Plasma tenofovir concentrations were determined in selected archived plasma samples by previously described ultra-performance liquid chromatography-mass spectrometry assay methods.8,9 Tenofovir assays meet the FDA bioanalysis guidance values of within ±15% for precision and accuracy. Thawed aliquots of plasma with 13C5-TFV internal standard were protein precipitated with methanol. Samples underwent chromatographic separation using gradient elution with a Zorbax Eclipse XDB-C18 column, with positive electrospray ionization, and detection through multiple reaction monitoring using an LC-MS/MS system (Waters Acquity UPLC and Agilent 1100 HPLC, API4000 mass spectrometer; Applied Biosystem). Calibration standards for assay ranged from 0.31 to 1280 ng/mL.
Case–Cohort Study of Tenofovir Plasma Drug Concentrations
A case–cohort design in the active PrEP arms of the trial (ie, TDF and FTC/TDF arms) was used to assess the association between HIV infection and plasma concentrations of tenofovir. A cohort of 200 participants was randomly selected (100 from the TDF arm and 100 from the FTC/TDF arm), with all 30 HIV seroconverters from the PrEP arms comprising the cases (17 from the TDF arm and 13 from the FTC/TDF arm). Two participants from the cohort were lost to follow-up and 2 seroconverted to HIV, leaving 196 HIV-uninfected participants as the control population (100 TDF and 96 FTC/TDF). For these controls, 945 plasma samples were tested from available study visits 1, 3, 6, 12, 18, 24, 30, and 36 months after enrollment.
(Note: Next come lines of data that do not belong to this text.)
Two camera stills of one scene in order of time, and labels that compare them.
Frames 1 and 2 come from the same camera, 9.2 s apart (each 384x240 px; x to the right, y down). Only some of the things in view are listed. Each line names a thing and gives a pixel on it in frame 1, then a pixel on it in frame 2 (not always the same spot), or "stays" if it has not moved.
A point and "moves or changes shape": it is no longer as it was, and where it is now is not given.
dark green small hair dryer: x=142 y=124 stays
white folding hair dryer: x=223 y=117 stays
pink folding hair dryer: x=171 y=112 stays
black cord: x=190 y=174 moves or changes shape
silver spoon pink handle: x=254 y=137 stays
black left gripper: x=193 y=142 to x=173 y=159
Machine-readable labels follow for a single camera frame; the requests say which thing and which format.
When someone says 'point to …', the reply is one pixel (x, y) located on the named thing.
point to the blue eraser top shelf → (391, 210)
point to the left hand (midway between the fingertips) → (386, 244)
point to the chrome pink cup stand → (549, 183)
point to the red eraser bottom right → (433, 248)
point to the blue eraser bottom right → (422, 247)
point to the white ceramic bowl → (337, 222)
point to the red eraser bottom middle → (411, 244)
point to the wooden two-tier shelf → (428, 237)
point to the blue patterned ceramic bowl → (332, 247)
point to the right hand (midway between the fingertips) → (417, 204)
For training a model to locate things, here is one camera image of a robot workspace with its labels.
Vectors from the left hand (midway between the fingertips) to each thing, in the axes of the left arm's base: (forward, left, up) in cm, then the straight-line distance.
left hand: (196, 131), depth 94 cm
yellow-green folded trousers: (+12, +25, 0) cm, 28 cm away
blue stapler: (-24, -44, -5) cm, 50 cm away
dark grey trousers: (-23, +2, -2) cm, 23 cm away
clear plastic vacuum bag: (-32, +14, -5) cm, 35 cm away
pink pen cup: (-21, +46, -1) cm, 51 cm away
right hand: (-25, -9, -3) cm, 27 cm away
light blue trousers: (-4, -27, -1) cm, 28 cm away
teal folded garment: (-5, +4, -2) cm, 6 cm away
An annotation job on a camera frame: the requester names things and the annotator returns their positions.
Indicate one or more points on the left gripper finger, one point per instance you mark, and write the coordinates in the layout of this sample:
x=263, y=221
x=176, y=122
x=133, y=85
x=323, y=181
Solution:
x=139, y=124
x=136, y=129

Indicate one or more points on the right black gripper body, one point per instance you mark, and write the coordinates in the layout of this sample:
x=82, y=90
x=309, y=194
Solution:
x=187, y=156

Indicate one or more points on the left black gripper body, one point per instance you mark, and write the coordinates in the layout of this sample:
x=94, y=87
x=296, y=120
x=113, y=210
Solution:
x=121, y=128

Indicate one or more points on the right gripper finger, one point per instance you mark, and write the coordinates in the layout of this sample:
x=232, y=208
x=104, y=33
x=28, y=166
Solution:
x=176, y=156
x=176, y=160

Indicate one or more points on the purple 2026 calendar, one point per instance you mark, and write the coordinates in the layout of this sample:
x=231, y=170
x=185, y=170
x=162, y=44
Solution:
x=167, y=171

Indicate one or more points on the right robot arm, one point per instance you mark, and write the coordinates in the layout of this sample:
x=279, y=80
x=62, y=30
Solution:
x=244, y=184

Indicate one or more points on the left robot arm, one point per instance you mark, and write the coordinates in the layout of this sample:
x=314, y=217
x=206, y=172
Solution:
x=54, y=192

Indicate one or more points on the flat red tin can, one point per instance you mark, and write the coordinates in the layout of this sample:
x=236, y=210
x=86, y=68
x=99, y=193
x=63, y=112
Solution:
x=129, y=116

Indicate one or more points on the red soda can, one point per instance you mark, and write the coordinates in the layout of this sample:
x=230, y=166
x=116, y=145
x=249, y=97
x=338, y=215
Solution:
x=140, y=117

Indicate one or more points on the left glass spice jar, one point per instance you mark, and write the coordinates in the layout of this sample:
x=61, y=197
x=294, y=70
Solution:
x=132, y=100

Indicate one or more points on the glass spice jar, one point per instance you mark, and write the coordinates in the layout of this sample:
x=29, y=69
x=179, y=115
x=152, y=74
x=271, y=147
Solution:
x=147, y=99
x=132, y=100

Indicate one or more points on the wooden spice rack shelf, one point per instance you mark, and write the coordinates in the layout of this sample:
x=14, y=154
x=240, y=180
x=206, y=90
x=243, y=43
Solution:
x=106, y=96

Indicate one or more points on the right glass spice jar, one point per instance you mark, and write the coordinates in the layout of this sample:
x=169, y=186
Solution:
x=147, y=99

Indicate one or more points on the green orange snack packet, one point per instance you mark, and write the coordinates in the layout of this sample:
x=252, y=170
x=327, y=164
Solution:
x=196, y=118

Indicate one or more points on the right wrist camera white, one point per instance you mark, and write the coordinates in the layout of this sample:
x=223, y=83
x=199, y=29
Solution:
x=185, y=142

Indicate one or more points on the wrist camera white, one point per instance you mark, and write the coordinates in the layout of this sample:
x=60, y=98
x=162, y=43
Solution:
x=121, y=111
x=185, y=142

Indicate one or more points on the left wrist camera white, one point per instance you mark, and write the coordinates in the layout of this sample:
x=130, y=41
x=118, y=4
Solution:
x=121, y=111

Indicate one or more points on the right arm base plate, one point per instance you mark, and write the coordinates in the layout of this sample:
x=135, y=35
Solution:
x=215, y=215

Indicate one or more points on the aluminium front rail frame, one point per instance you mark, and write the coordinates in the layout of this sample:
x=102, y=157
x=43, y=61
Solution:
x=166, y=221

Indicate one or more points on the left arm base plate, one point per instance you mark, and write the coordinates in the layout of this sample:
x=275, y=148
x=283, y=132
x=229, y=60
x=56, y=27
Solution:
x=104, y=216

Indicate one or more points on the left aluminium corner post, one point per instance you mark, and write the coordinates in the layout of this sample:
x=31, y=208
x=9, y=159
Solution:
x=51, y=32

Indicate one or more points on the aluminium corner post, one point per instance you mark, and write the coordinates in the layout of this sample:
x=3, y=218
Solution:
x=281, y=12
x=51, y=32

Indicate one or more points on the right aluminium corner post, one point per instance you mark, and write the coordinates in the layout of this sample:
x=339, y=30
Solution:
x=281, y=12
Of the 30 seroconverters, 1 did not have stored samples after enrollment; for the remaining 29, 85 samples were tested from the same visit schedule as controls before HIV infection plus the visit at which HIV infection was first detected (either by HIV seroconversion or in a preseroconversion sample by HIV RNA polymerase chain reaction; for 14 of the 29 seroconverters, HIV RNA was detected in an archived plasma sample before seroconversion). In results previously reported from this clinical trial, plasma tenofovir concentrations from the time of seroconversion were analyzed, without consideration of HIV RNA detection before seroconversion.10
Three threshold concentrations of plasma tenofovir levels were used to categorize participant's adherence: (1) >0.31 ng/mL (the assay limit of quantitation referred to hereafter as “detectable”), which is consistent with dosing within the last week; (2) >10 ng/mL, consistent with dosing in the last 2–3 days; and (3) >40 ng/mL, the lower 95% confidence interval (CI) 24 hours after dose for directly observed daily dosing at steady state.11–14 The temporal dosing references of these concentration thresholds are based on population-based values and will vary for a given individual because of pharmacokinetic (PK) differences within a population. Concentrations >40 ng/mL are consistently achieved with daily dosing but are also likely in persons who took a single dose in the last 24 hours. In PrEP trials reported to date, either the 0.31 ng/mL or the 10 ng/mL threshold has been used to define detectable tenofovir in plasma.1,6
The case–cohort analysis was performed using tenofovir concentrations in all participants irrespective of drug holds in the previous interval (eg, for pregnancy or evaluation of adverse events). Design calibration methods were used to compute hazard ratios from a Cox proportional hazards model for the 2-stage sampling of the case–cohort design. Information from covariates in all active arm participants was used to predict plasma drug concentrations from pill count coverage, age, and occupation. These models, through influence functions, were used to adjust the sampling for imbalances in the cohort selected for plasma testing.15,16 Estimates of HIV protective effect could be affected by potential confounding with factors associated with adherence and HIV risk, therefore the analysis was conducted both with drug levels as the only covariate and also adjusted for covariates found to correlate with adherence (gender, age, and any sex with study partner7). Analysis was conducted in the R survey package Version 22.214.171.124
Drug dispensing records and counts of the returned pills were used to calculate pill count “coverage,” defined as the percentage of days in the previous month pills were available and taken i.e. (pills dispensed–pills returned)/(elapsed days since last visit). Pill count coverage was zero where drug was not dispensed (eg, for protocol-specified holds such as pregnancy or adverse events) and incorporated imperfect coverage when there were insufficient pills for the elapsed days as a result of missed or late visits. When contrasting nonadherence measured by plasma drug concentrations with pill count coverage, we compared undetectable tenofovir concentrations and pill count coverage >80%, noting that pill count >80% corresponds to taking pills at least 22 of the previous 28 days and a pill taken in the last 6 days would result in detectable drug since tenofovir typically remains detectable for 14 days.13 Analysis of correlates of steady-state daily adherence (>40 ng/mL) in controls included time on study, sociodemographic characteristics (gender, age, education, occupation, and study arm), visit-level risk behaviors (any sex and any unprotected sex with study partner in the previous month, any outside partner, or polygamous marriage), and clinical characteristics of the HIV-infected partner (baseline HIV plasma viral load, baseline and follow-up CD4 counts, and initiation of antiretroviral therapy). Correlates of adherence were assessed using logistic regression with generalized estimating equation methods to account for repeated measures across visits, assuming an exchangeable covariance structure. Visits with participants on study drug hold were excluded.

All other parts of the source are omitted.